期刊
BREAST CANCER RESEARCH AND TREATMENT
卷 125, 期 3, 页码 785-795出版社
SPRINGER
DOI: 10.1007/s10549-010-1280-6
关键词
Inflammatory breast cancer; Receptor subtypes; cDNA microarray; Gene set analysis
类别
资金
- Breast Cancer Research Foundation
- MD Anderson Cancer Center Faculty
- Commonwealth Cancer Foundation
- MD Anderson's Cancer Center [CA016672]
- National Institute of Health [R01CA138239-01]
- State of Texas Grant for Rare and Aggressive Cancers
- American Airlines Komen Foundation [KGO81287]

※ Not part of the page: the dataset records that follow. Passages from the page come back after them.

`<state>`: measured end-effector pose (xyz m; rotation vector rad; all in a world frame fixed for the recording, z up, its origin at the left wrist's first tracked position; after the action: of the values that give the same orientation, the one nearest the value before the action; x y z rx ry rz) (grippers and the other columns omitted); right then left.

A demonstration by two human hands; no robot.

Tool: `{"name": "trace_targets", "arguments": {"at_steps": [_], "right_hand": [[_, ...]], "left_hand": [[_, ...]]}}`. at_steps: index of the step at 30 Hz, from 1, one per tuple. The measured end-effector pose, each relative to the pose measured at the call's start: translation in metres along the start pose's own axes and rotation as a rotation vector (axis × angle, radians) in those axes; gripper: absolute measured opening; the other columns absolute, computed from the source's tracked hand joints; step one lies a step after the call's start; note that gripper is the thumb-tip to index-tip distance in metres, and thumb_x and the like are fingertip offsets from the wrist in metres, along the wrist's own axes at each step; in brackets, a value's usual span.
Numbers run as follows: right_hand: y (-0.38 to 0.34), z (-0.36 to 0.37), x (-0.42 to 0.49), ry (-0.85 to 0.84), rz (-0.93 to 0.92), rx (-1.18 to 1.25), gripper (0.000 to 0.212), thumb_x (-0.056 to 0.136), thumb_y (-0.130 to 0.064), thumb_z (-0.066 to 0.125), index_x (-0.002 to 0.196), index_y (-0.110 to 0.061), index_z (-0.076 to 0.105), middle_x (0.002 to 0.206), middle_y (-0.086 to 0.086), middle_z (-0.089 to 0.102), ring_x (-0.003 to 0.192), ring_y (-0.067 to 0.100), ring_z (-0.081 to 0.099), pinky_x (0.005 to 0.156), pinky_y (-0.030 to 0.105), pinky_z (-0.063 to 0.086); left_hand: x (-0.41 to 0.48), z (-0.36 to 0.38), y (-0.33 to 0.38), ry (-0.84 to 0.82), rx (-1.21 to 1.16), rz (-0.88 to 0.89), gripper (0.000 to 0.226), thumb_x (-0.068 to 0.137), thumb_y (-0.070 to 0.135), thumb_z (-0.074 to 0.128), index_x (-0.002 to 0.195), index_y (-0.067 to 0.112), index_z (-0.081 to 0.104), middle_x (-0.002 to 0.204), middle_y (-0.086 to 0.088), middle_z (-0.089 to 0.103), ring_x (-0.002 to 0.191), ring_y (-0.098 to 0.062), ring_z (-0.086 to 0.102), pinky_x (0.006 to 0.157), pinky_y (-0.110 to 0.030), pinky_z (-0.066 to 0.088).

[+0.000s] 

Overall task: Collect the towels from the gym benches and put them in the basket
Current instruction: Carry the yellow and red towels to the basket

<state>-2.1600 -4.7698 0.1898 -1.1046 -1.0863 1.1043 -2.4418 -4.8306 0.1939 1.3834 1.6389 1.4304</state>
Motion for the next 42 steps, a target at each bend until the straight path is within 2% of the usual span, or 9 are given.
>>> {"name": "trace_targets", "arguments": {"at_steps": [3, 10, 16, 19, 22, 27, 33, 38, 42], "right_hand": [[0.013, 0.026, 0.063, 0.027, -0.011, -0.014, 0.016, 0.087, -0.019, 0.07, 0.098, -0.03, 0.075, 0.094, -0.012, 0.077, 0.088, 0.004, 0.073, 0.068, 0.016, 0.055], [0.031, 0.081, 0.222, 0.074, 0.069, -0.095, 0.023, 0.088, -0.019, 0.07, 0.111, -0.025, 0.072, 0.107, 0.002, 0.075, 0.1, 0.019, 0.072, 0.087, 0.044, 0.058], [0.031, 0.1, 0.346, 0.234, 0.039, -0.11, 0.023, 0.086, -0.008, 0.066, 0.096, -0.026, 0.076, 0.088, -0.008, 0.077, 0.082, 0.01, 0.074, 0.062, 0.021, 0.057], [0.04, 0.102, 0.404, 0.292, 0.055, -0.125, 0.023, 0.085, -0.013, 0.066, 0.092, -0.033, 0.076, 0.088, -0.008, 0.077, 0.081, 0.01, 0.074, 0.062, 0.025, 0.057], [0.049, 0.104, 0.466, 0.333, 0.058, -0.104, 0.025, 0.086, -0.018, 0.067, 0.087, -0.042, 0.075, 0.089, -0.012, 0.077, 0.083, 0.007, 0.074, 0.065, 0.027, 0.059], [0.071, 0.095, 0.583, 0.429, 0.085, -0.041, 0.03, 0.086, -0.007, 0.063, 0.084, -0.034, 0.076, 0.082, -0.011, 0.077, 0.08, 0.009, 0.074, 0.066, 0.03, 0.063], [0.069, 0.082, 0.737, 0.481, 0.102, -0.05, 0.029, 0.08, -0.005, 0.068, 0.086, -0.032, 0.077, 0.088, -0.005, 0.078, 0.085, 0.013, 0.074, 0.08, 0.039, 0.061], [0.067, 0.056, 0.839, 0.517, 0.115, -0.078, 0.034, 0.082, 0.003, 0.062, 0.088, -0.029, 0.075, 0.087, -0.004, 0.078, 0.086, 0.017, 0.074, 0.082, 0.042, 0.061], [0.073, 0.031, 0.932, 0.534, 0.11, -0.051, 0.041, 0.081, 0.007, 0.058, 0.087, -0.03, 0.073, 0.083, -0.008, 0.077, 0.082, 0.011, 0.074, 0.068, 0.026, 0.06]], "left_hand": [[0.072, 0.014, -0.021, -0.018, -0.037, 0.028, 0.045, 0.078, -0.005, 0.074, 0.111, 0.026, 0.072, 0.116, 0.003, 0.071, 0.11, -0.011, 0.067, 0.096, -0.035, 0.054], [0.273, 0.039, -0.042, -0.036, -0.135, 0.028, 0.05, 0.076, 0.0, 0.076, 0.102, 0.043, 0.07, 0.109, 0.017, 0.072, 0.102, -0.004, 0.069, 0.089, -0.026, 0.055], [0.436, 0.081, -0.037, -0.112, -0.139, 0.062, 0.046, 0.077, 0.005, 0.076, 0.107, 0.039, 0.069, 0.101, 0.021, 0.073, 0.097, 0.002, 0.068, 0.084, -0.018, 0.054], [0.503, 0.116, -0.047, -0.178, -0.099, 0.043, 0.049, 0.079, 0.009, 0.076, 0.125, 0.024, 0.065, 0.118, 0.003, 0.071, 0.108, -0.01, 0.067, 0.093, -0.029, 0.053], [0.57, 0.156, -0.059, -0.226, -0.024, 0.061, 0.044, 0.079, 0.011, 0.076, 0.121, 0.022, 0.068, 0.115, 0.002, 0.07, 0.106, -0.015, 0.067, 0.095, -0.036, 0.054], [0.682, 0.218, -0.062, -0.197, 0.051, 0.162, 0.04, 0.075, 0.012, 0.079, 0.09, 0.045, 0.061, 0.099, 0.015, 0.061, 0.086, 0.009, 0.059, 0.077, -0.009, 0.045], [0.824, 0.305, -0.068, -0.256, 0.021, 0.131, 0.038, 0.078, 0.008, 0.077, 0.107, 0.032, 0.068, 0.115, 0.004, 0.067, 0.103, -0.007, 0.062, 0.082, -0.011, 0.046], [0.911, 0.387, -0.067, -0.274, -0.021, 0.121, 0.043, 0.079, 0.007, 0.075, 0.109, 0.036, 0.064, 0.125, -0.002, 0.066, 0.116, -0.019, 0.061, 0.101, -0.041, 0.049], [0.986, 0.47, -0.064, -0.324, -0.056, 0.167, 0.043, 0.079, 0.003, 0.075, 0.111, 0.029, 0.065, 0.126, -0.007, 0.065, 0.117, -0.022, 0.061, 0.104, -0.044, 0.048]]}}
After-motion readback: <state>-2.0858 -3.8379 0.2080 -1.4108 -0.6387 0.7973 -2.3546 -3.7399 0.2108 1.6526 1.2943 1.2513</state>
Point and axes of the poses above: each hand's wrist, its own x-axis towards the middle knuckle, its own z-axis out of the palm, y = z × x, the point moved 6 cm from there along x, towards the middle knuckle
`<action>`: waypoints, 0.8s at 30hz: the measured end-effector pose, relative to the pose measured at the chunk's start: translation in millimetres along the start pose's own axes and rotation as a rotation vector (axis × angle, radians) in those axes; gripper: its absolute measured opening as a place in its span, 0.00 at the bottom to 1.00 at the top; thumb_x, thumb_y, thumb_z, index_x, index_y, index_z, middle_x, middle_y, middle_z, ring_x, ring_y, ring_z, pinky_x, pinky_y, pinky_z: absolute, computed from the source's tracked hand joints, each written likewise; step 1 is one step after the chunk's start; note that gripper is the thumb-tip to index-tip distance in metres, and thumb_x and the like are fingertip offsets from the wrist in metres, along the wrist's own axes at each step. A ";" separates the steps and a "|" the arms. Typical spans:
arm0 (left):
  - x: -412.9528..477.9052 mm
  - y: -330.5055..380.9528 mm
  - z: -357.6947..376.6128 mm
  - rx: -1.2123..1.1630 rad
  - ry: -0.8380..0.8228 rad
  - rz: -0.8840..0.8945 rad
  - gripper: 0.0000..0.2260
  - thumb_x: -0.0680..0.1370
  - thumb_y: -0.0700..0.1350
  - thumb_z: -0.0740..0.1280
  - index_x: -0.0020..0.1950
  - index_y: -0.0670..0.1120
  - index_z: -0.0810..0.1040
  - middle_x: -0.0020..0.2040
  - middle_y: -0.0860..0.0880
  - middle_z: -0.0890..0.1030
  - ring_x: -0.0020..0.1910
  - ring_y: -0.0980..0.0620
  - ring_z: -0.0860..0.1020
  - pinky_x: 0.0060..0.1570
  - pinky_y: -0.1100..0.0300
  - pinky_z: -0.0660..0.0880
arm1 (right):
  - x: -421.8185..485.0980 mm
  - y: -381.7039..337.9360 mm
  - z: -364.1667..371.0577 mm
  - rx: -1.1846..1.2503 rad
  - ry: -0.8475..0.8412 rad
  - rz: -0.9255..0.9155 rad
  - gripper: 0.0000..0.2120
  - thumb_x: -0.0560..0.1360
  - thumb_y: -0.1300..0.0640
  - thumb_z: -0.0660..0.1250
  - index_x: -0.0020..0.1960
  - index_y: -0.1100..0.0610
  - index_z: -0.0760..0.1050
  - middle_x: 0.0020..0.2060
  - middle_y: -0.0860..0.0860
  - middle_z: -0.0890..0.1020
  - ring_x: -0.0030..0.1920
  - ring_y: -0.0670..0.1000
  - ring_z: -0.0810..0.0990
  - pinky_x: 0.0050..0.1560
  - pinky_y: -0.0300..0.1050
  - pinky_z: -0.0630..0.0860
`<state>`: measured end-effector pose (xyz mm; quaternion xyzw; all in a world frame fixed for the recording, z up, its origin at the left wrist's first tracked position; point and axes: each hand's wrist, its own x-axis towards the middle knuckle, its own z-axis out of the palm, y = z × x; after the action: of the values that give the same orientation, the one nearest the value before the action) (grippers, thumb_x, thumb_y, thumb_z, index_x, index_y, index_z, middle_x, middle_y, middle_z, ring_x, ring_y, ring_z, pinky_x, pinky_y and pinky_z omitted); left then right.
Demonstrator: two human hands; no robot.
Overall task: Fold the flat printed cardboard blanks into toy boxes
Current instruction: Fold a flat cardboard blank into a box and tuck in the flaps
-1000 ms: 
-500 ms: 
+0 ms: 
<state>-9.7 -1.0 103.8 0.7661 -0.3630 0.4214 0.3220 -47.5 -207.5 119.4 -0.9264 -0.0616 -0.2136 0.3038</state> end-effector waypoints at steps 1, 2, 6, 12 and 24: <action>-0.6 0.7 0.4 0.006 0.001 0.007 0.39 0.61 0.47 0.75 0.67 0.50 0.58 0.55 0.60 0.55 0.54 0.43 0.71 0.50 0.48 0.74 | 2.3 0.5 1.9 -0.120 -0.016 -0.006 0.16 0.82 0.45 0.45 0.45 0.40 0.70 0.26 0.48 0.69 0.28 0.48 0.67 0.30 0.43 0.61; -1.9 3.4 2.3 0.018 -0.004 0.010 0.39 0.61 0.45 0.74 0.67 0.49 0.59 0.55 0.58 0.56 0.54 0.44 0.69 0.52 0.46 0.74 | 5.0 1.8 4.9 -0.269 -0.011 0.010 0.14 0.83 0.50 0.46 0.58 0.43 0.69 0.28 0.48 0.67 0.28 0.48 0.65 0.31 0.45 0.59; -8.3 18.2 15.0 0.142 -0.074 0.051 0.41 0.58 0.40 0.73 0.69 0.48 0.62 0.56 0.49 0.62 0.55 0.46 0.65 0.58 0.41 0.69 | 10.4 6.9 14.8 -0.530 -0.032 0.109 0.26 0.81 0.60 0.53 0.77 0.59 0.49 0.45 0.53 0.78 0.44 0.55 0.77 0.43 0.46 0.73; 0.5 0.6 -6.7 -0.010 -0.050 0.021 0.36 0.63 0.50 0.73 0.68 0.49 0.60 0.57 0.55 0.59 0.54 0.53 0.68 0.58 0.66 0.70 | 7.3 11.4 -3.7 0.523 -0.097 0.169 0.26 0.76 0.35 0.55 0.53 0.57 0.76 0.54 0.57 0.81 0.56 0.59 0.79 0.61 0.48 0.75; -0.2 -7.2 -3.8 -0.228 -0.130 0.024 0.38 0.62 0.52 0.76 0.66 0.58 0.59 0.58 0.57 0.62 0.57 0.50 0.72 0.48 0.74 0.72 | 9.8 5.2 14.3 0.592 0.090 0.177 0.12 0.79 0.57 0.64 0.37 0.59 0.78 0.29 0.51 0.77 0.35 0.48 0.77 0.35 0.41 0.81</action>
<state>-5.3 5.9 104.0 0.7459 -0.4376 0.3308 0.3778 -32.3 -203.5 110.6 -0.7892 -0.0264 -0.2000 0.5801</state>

- Morgan Welch Inflammatory Breast Cancer Research Program
The goal of this study was to determine whether gene expression differences exist between inflammatory breast cancers (IBC) and T stage-matched non-IBC patients stratified by hormone receptor and HER2 status. We used Affymetrix GeneChips to analyze 82 tumor samples (25 T4d patients, and 57 T4a-c patients) of newly diagnosed breast cancers. Genes that were differentially expressed between the IBC and non-IBC specimens were identified using the t test, and differential expression of gene sets was assessed using gene set analysis. Three distinct clinical subtypes of IBC and non-IBC were compared: ER-positive/HER2-normal, HER2-amplified, and ER-negative/HER2-normal. When we compared expression data from all IBC with all non-IBC, we found no significant differences after adjusting for multiple testing. When IBC and non-IBC tumors were compared by clinical subtype, however, significant differences emerged. Complement and immune system-related pathways were overexpressed in ER-positive/HER2-normal IBC. Protein translation and mTOR signaling were overexpressed in HER2-amplified IBC. Apoptosis-, neural-, and lipid metabolism-related pathways were overexpressed in ER-negative/HER2-normal IBC compared with non-IBC of the same receptor phenotype. In this T stage-matched case-control study, the survival curves of patients with IBC and non-IBC were similar for all three clinical subtypes. IBC tumors can be divided into molecular and clinical subtypes similar to those of non-IBC. Clinical subtypes of IBC show molecular differences compared with similar subtypes of non-IBC.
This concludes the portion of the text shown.